Zitate sollten stets im Original zitiert werden. Ohne Anmassung einer Veränderung. Da braucht man auch zwischen "großer" Literatur und Fachliteratur keinen Unterschied zu machen. Dennoch ist klar: In der Poesie, aber auch in mancher um besondere Klarheit bemühter Sachdarstellung haben Autoren von ihrem Recht Gebrauch gemacht, manches ganz bewußt anders zu schreiben. Auch, zum Beispiel, um ein Nachdenken anzuregen.
Nach meiner Tätigkeit für dieselbe im span. Baskenland, schreibe ich beispielsweise Bürokratie mit Doppel-R... Als schmunzelnden Hinweis darauf, dass Theokratie eben angeblich Gottesherrschaft ist, Demokratie vorgeblich die Herrschaft des Volkes (dazu müsste man sie meiner Meinung nach allerdings noch mal auf einem Blatt weissem Papier überdenken, damit sie der Elemente des Feudalismus entledigt wird, - oder halten wir uns die Politiker und Beamten, damit sie uns gängeln??)
Einmal ganz abgesehen davon, daß ich eh - je nach Land und Computertastatur, die mir zur Verfügung steht - und Typos, die sich in der Eile einschleichen und nur in "wichtigen" Schriftstücken sogleich gesucht werden - die "neue Rechtschreibung" nur als Befreiung meiner relativ flinken Finger nutze.
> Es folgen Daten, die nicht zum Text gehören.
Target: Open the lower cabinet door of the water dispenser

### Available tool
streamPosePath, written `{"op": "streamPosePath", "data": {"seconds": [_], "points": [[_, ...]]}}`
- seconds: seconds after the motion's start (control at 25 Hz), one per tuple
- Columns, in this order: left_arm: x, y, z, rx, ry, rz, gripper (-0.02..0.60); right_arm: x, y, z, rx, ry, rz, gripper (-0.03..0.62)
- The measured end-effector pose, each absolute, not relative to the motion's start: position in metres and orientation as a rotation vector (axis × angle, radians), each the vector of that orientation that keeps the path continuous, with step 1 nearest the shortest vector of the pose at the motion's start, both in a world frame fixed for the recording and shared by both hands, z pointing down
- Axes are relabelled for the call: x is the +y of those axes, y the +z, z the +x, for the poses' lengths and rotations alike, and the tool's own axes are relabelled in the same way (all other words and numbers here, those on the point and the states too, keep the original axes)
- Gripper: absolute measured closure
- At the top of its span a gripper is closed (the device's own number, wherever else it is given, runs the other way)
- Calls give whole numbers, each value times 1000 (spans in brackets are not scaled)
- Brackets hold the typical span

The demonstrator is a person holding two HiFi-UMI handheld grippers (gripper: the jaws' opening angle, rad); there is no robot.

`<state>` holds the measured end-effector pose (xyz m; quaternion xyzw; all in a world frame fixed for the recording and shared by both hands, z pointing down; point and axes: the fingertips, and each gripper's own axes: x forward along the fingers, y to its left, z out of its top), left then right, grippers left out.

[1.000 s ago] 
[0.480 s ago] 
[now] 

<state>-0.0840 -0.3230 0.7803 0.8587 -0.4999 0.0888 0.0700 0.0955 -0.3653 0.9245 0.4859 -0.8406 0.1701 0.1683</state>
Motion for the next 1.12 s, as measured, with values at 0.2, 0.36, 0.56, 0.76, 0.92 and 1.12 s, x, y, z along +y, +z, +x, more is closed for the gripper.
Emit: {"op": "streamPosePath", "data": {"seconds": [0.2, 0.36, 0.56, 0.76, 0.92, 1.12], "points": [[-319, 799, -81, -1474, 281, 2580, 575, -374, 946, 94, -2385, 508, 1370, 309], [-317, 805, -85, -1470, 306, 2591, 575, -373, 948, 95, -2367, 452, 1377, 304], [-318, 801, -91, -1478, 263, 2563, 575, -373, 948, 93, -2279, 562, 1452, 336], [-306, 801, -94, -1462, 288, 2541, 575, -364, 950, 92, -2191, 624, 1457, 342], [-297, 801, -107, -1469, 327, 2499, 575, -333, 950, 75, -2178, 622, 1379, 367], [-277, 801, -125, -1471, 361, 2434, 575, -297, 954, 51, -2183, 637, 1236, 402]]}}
Wer sich vornehmlich im Ausland bewegt, dem fällt auf: Kein anderes Volk (kein Sprachraum) hätte derlei Unfug mit sich machen lassen. Alle Anderen sind viel zu stolz auf ihre Sprachen, und messen der korrekten Beherrschung - auch als Zeichen der Wertschätzung eigener und fremder Kompetenz (Haltungs-Symbolik) - eine viel zu große Bedeutung zu, als daß sie überhaupt den Gedanken, die Sprache ständig dem Niedergang am Fischmarkt und sonstwo anzupassen überhaupt einen Raum lassen würden. Versucht mal, den Engländern amerikanische Ortographie anzutun, oder sie gar dieser zu unterwerfen, wie das mit den Deutschen und Österreichern geschieht. (Die Schweizer haben sich davon eh in die stärkere Isolation des versmehrten Schwyzerdütsch zurück gezogen... Da können Fremde jetzt, obwohl sie extra deutsch gelernt haben, sich am Radio nicht mehr informieren. Genau wie in Katalonien und im Baskenland mit Spanisch...)
Die Rechtschreibreform ist insofern eigentlich vor allem ein interessanter Anlaß zum Studium der besonderen psychosozialen und massen-psychologischen sowie Herrschafts-Beziehungen (und -Gelüste, incl, der "Lust am Einknicken", aber keinesfalls nur im einseitigen Sinne des Haßhetzers H. M. Broder) des deutschen Sprachvolkes, wieso derlei so willfährig angenommen wird. Wieso also auch Sprachwissenschaftler überhaupt wagen können derlei zu verzapfen (und die Bürger es auch noch bezahlen, und dann dem fremden Diktat auch noch folgen)???
Da liegt schon irgendwie ein Knick vor.
Weist er auch auf andere Dekadenz-Voraussetzungen hin?
Für jemanden, der Frieden und Prosperität auf Basis der Wertevielfalt Europäischer (und jeder anderen!) Kulturen gern als Gegenentwurf gegen faschistoide Machtpolitiken und gegen die "normalität" des Waffen- und Machtmissbrauches zum Erreichen eigener Ziele stark und beachtet sehen möchte, müßen die Wirkzusammenhänge, die zu einer Schwächung Europas und seiner Kulturen, und ihres Selbstbewusstseins, führen Anlass zum Nachdenken sein.